▸ What is being asked
Strip out the pictures and output each remaining line of the data word for word.

[Dataset excerpts]
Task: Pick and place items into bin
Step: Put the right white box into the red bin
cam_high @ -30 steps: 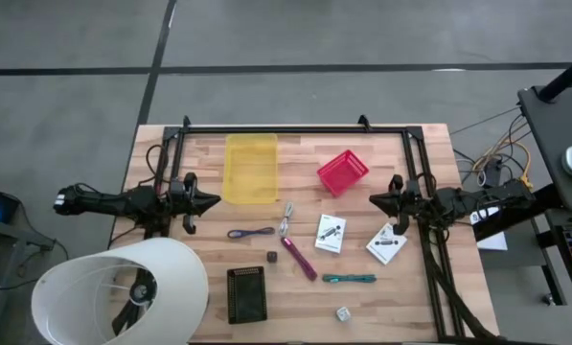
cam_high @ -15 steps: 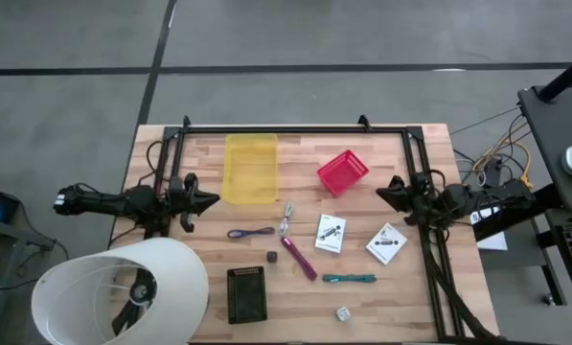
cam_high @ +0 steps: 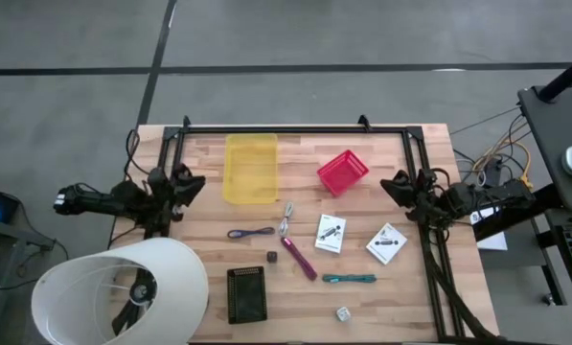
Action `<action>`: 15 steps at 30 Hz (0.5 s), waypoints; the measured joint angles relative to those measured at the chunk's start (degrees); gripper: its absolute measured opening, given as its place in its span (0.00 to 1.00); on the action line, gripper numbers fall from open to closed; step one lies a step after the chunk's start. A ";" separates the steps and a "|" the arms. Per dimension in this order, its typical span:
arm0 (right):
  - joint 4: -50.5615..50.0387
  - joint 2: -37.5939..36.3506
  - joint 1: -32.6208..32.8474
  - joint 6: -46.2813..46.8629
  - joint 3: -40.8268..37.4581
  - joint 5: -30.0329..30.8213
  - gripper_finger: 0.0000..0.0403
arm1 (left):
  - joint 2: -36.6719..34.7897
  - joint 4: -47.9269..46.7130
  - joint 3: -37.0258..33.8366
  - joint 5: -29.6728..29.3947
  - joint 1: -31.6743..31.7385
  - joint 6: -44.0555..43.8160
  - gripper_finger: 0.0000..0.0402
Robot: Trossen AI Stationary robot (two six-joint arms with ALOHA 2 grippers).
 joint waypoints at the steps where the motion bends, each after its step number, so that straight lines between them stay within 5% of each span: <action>1: 0.75 0.20 0.00 -0.01 0.00 0.22 0.19 | 0.22 0.05 0.13 -0.66 0.01 0.14 0.29; 7: 2.93 3.01 0.00 -0.24 2.82 0.26 0.37 | 0.57 3.62 1.03 -1.52 0.01 0.03 0.50; 15: -8.53 14.38 0.00 -14.53 18.81 -2.95 0.46 | 0.68 11.21 1.29 -1.61 0.01 -0.01 0.53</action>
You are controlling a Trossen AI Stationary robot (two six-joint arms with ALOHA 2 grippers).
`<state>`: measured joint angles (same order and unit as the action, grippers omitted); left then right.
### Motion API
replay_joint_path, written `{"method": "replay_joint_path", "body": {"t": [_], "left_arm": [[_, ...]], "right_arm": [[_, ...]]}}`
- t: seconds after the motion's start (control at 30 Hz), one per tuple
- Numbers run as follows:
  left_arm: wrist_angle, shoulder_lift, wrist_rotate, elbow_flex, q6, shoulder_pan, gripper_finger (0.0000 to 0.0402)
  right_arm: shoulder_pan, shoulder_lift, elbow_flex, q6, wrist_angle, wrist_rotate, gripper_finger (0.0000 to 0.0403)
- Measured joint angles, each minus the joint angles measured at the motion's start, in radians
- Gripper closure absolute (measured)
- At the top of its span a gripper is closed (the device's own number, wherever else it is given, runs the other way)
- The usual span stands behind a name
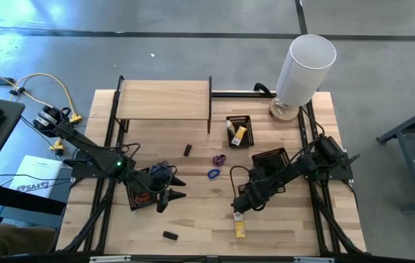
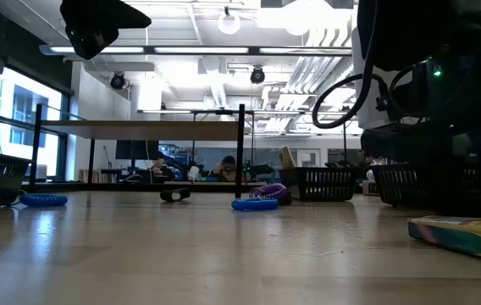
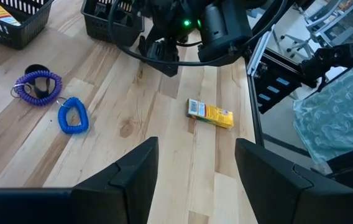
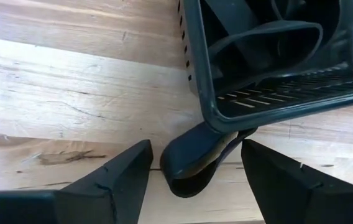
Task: Pick & Place Office Desk Supplies
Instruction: Put the black rubberband into the bottom right black bin
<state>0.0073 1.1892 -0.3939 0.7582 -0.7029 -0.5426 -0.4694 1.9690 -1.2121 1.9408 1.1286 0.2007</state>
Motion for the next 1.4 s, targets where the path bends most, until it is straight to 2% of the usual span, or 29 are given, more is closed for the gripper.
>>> {"method": "replay_joint_path", "body": {"t": [0.17, 0.5, 0.7, 1.03, 1.4], "left_arm": [[0.0, 0.0, 0.0, 0.0, 0.0, 0.0, 0.0195], [0.0, 0.0, -0.001, 0.0, -0.002, 0.0, 0.0195], [0.0, 0.0, -0.001, 0.0, -0.002, 0.0, 0.0195], [0.001, 0.0, -0.002, 0.0, -0.01, 0.0, 0.0195], [0.012, -0.001, -0.003, 0.0, -0.028, 0.024, 0.0195]], "right_arm": [[0.0, 0.001, 0.0, 0.0, -0.003, 0.001, 0.0199], [-0.002, 0.002, 0.001, -0.008, -0.02, 0.014, 0.0329], [-0.002, 0.002, 0.002, -0.056, -0.022, 0.012, 0.0392], [-0.029, -0.009, 0.001, -0.083, -0.004, -0.007, 0.0398], [-0.139, -0.164, -0.108, -0.099, 0.152, -0.053, 0.0398]]}}
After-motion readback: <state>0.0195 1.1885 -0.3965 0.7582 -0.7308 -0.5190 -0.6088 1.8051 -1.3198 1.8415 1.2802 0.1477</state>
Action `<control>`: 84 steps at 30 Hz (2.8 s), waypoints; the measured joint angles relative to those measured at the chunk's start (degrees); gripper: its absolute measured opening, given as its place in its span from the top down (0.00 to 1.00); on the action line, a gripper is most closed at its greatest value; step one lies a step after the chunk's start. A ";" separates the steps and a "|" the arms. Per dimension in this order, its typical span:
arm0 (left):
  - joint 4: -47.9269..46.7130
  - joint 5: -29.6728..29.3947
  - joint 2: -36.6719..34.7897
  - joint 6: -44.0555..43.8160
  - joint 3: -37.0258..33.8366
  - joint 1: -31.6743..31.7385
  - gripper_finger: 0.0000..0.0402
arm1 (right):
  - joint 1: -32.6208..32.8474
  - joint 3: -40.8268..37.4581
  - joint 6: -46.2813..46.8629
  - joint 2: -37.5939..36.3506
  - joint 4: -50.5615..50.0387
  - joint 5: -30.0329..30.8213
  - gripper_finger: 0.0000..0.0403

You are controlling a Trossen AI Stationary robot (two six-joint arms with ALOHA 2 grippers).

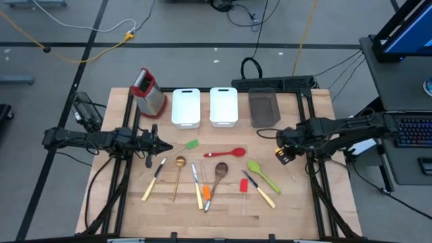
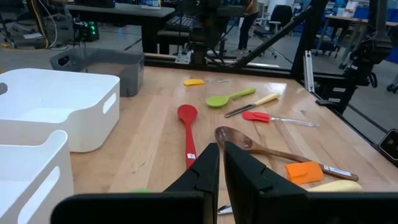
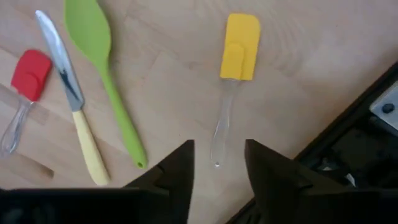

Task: Pick & Place Kitchen Items
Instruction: Put the yellow silicone spatula into the black bin

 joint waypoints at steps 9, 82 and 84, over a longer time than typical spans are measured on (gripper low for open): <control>-0.08 0.00 -0.01 0.00 0.00 0.00 0.94 | 0.31 -0.98 4.55 0.01 1.30 1.54 0.53; 0.11 -0.03 -0.02 2.55 0.00 -0.01 0.94 | 6.34 -27.01 20.99 1.71 33.65 2.82 0.96; 0.12 -0.04 -0.02 2.54 0.00 -0.02 0.94 | 6.34 -26.32 20.81 1.20 33.83 3.60 0.96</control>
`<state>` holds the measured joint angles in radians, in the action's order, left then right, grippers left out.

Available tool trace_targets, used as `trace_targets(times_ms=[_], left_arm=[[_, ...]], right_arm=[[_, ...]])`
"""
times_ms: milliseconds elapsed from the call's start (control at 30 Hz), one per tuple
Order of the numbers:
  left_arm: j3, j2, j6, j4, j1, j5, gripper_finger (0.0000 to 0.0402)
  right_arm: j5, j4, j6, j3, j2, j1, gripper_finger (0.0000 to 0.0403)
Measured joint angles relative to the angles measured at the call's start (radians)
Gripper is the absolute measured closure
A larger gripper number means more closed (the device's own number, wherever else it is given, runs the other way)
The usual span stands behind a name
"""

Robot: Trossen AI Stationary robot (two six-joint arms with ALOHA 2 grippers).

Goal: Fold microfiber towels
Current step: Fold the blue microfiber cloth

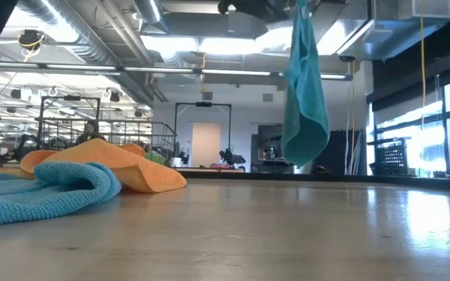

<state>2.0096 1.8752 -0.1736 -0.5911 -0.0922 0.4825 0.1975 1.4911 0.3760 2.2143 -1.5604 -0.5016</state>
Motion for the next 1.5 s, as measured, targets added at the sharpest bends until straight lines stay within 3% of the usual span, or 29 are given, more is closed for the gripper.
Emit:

▸ Response
Task: Pick and place items into bin
Step: Put the right white box into the red bin
cam_high @ -30 steps: 
cam_high @ -15 steps: 
cam_high @ +0 steps: 
Action `<action>`: 15 steps at 30 Hz (0.5 s), waypoints; the measured joint angles relative to those measured at the chunk's start (degrees); gripper: its absolute measured opening, given as its place in its span (0.00 to 1.00); on the action line, gripper numbers fall from open to closed; step one lies a step after the chunk's start. A ";" separates the steps and a "|" the arms. Per dimension in this order, its typical span:
arm0 (right):
  - joint 4: -50.5615..50.0387
  - joint 2: -37.5939..36.3506
  - joint 1: -32.6208..32.8474
  - joint 6: -46.2813..46.8629
  - joint 3: -40.8268..37.4581
  - joint 5: -30.0329..30.8213
  - gripper_finger: 0.0000..0.0403
arm1 (left):
  - joint 2: -36.6719..34.7897
  - joint 4: -47.9269..46.7130
  - joint 3: -37.0258..33.8366
  - joint 5: -29.6728..29.3947
  - joint 1: -31.6743..31.7385
  - joint 6: -44.0555..43.8160
  - gripper_finger: 0.0000..0.0402
Robot: Trossen AI Stationary robot (two six-joint arms with ALOHA 2 grippers).
 joint waypoints at the steps where the motion bends, each after its step number, so that straight lines between them stay within 5% of each span: <action>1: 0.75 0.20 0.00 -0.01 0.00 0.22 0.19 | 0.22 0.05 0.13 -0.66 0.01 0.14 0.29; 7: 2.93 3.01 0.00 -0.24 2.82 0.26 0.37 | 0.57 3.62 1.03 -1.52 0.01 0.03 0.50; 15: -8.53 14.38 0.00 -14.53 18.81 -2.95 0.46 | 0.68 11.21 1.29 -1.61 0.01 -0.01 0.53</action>
You are controlling a Trossen AI Stationary robot (two six-joint arms with ALOHA 2 grippers).
`<state>`: measured joint angles (same order and unit as the action, grippers omitted); left then right.
### Motion API
replay_joint_path, written `{"method": "replay_joint_path", "body": {"t": [_], "left_arm": [[_, ...]], "right_arm": [[_, ...]]}}`
- t: seconds after the motion's start (control at 30 Hz), one per tuple
- Numbers run as follows:
  left_arm: wrist_angle, shoulder_lift, wrist_rotate, elbow_flex, q6, shoulder_pan, gripper_finger (0.0000 to 0.0402)
  right_arm: shoulder_pan, shoulder_lift, elbow_flex, q6, wrist_angle, wrist_rotate, gripper_finger (0.0000 to 0.0403)
- Measured joint angles, each minus the joint angles measured at the motion's start, in radians
- Gripper closure absolute (measured)
- At the top of its span a gripper is closed (the device's own number, wherever else it is given, runs the other way)
- The usual span stands behind a name
Task: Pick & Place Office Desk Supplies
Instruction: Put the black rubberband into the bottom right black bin
<state>0.0073 1.1892 -0.3939 0.7582 -0.7029 -0.5426 -0.4694 1.9690 -1.2121 1.9408 1.1286 0.2007</state>
Motion for the next 1.4 s, targets where the path bends most, until it is straight to 2% of the usual span, or 29 are given, more is closed for the gripper.
>>> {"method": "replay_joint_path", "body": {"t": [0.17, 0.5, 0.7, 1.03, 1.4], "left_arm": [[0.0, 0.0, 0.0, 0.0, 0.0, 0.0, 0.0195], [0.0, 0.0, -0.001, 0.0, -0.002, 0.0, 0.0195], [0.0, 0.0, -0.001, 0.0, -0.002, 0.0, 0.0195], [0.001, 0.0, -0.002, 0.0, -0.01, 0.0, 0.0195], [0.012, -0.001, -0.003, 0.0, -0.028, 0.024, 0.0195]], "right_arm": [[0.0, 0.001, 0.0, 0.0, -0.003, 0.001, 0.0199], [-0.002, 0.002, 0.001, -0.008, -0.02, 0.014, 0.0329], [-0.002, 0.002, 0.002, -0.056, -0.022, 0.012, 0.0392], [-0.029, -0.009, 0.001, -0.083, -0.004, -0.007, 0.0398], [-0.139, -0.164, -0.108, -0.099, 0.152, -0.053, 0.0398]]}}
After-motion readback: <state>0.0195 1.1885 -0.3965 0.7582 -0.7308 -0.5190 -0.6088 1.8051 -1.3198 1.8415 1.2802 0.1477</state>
Action `<control>`: 84 steps at 30 Hz (2.8 s), waypoints; the measured joint angles relative to those measured at the chunk's start (degrees); gripper: its absolute measured opening, given as its place in its span from the top down (0.00 to 1.00); on the action line, a gripper is most closed at its greatest value; step one lies a step after the chunk's start. A ";" separates the steps and a "|" the arms. Per dimension in this order, its typical span:
arm0 (left):
  - joint 4: -47.9269..46.7130
  - joint 5: -29.6728..29.3947
  - joint 2: -36.6719..34.7897
  - joint 6: -44.0555..43.8160
  - joint 3: -37.0258..33.8366
  - joint 1: -31.6743..31.7385
  - gripper_finger: 0.0000..0.0402
arm1 (right):
  - joint 1: -32.6208..32.8474
  - joint 3: -40.8268..37.4581
  - joint 6: -46.2813..46.8629
  - joint 2: -37.5939..36.3506
  - joint 4: -50.5615..50.0387
  - joint 5: -30.0329..30.8213
  - gripper_finger: 0.0000..0.0403

You are controlling a Trossen AI Stationary robot (two six-joint arms with ALOHA 2 grippers).


Task: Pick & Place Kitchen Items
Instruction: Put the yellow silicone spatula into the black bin

 joint waypoints at steps 9, 82 and 84, over a longer time than typical spans are measured on (gripper low for open): <control>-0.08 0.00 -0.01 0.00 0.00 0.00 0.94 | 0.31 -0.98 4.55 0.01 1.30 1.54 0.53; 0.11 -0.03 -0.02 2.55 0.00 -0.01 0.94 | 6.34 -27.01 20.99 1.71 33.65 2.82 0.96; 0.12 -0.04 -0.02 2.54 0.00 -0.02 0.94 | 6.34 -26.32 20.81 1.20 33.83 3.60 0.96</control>
`<state>` holds the measured joint angles in radians, in the action's order, left then right, grippers left out.

Available tool trace_targets, used as `trace_targets(times_ms=[_], left_arm=[[_, ...]], right_arm=[[_, ...]])`
"""
times_ms: milliseconds elapsed from the call's start (control at 30 Hz), one per tuple
Order of the numbers:
  left_arm: j3, j2, j6, j4, j1, j5, gripper_finger (0.0000 to 0.0402)
  right_arm: j5, j4, j6, j3, j2, j1, gripper_finger (0.0000 to 0.0403)
Measured joint angles relative to the angles measured at the call's start (radians)
Gripper is the absolute measured closure
A larger gripper number means more closed (the device's own number, wherever else it is given, runs the other way)
The usual span stands behind a name
"""

Robot: Trossen AI Stationary robot (two six-joint arms with ALOHA 2 grippers).

Goal: Fold microfiber towels
Current step: Fold the blue microfiber cloth


<state>2.0096 1.8752 -0.1736 -0.5911 -0.0922 0.4825 0.1975 1.4911 0.3760 2.2143 -1.5604 -0.5016</state>
Motion for the next 1.5 s, as measured, targets added at the sharpest bends until straight lines stay within 3% of the usual span, or 29 are given, more is closed for the gripper.
Emit:

This exercise has been worked through to completion.